楚言驾车转入队列刹那,守城都尉的铜哨猝然噎在喉间,玄驹马额的鎏金护甲烙着靖北军的狼首徽!

“王爷千岁!”铠甲碰撞声如冰河迸裂,满城兵卒倏然跪成铁黑色的浪。

白战微抬车窗竹帘,半张脸浸在阴影里:“免。”一个字砸得青砖地嗡嗡作响。

浮春从帘隙窥见那都尉起身时,膝甲上还沾着半片碾碎的胡杨叶。

马车在暮色四合中又行了一刻有余,终于碾过将军府前最后一段冷清的石板路,停驻在那扇熟悉又陌生的大门前。?

将军府的兽头门环悬着蛛网,当楚言叩击第三声时,铜绿斑驳的门枢发出垂死般的呻吟。

两尊石狮的眼窝积着沙尘,左侧狮爪下按着的绣球裂了道深隙,缝里钻出几茎枯草。

“比一年前更破败了。”楚言的声音轻得像叹息,消散在府邸周遭的寂寥里。

白战掀帘下车时,暮光流淌过他玄色常服上银线暗绣的螭纹,腰间玉带扣嵌着的墨玉倒映出府门匾额——敕造镇远将军府的金漆早已剥落成灰黄色。

车厢里传来衣料窸窣声。锦书掀帘欲扶,白战却已探身将拓跋玉整个裹进披风。

她足尖将将点地便被拦腰抱起,狐裘下摆垂落的流苏扫过车辕积尘。“到家了。”

他声音沉在胸腔里震动她耳畔,拓跋玉冰凉的手指下意识揪住他前襟,像抓住浮木的溺水者。

迈过门槛的刹那,腐木气息混着尘灰扑面而来。浮春被呛得掩袖轻咳,抬头时怔在原地。

九曲回廊的彩绘阑干褪成惨白,庭中那株老梨树虬枝狰狞地刺向靛紫色天空,树下石桌裂痕里竟生着簇惨绿的苔藓。

“有人吗?”锦书的呼唤在空庭里撞出回声。

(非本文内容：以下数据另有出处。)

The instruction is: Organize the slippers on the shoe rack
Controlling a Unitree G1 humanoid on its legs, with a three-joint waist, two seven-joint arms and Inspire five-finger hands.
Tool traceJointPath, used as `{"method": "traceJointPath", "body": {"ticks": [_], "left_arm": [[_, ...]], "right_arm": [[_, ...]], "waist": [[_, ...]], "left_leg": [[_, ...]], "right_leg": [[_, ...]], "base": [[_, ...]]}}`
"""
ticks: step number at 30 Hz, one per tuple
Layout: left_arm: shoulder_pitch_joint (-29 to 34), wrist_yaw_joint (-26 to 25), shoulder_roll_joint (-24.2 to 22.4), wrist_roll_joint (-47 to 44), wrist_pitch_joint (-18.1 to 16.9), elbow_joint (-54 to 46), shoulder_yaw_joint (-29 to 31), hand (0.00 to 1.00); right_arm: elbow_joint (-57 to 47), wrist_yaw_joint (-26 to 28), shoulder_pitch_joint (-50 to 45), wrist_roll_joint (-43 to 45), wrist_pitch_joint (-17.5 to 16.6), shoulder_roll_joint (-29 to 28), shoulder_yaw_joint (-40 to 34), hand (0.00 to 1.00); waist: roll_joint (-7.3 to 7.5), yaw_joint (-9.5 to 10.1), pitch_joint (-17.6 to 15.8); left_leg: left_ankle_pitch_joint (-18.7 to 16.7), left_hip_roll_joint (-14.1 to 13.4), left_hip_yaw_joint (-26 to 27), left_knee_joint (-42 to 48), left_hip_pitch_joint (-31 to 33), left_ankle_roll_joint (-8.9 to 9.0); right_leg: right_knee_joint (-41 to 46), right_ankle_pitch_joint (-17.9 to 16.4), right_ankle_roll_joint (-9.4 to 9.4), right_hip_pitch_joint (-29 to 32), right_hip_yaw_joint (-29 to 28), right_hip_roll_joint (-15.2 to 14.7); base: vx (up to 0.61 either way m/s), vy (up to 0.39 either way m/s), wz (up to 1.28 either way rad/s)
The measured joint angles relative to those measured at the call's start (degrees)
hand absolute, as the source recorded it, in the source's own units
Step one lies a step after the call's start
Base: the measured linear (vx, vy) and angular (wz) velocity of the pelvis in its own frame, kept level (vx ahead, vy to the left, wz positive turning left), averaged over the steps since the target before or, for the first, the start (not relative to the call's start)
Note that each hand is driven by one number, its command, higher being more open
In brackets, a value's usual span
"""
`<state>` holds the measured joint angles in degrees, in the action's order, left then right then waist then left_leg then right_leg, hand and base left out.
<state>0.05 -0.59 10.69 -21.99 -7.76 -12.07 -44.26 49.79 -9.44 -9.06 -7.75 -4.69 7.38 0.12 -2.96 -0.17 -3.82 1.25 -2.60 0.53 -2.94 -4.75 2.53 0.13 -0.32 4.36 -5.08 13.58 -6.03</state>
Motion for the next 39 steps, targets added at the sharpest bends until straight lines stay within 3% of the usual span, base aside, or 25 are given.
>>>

许久才有踢踏脚步声从月洞门传来。

三个婆子提着破灯笼踉跄奔出,为首的钱嬷嬷鬓发散乱,手中扫帚还粘着蛛丝:“王...王爷?!”

她们扑跪在地时,灯笼滚落点燃了台阶枯叶,火苗窜起的瞬间照亮廊檐下密布的燕巢残骸。

白战径自踏入正院寝阁,犀皮靴踩过地面的积灰印出清晰痕迹。拔步床的茜纱帐破了个窟窿,月光正从洞中漏进来,在拓跋玉脸上投下摇晃的光斑。“去烧地龙。”

他将妻子放进床榻时,锦书已眼疾手快抽走潮冷的锦褥。浮春擦拭博古架的手指突然顿住——紫檀木托架上供着的白玉虎符竟不翼而飞,只余个积满灰的方印。

拓跋玉的咳嗽声就在这时撕破死寂,她蜷起身子发抖的模样让白战五指猛收,箭镞棱角瞬间刺破他掌心,血珠滴在席篾编织的踏板上,洇开三朵小小的红梅。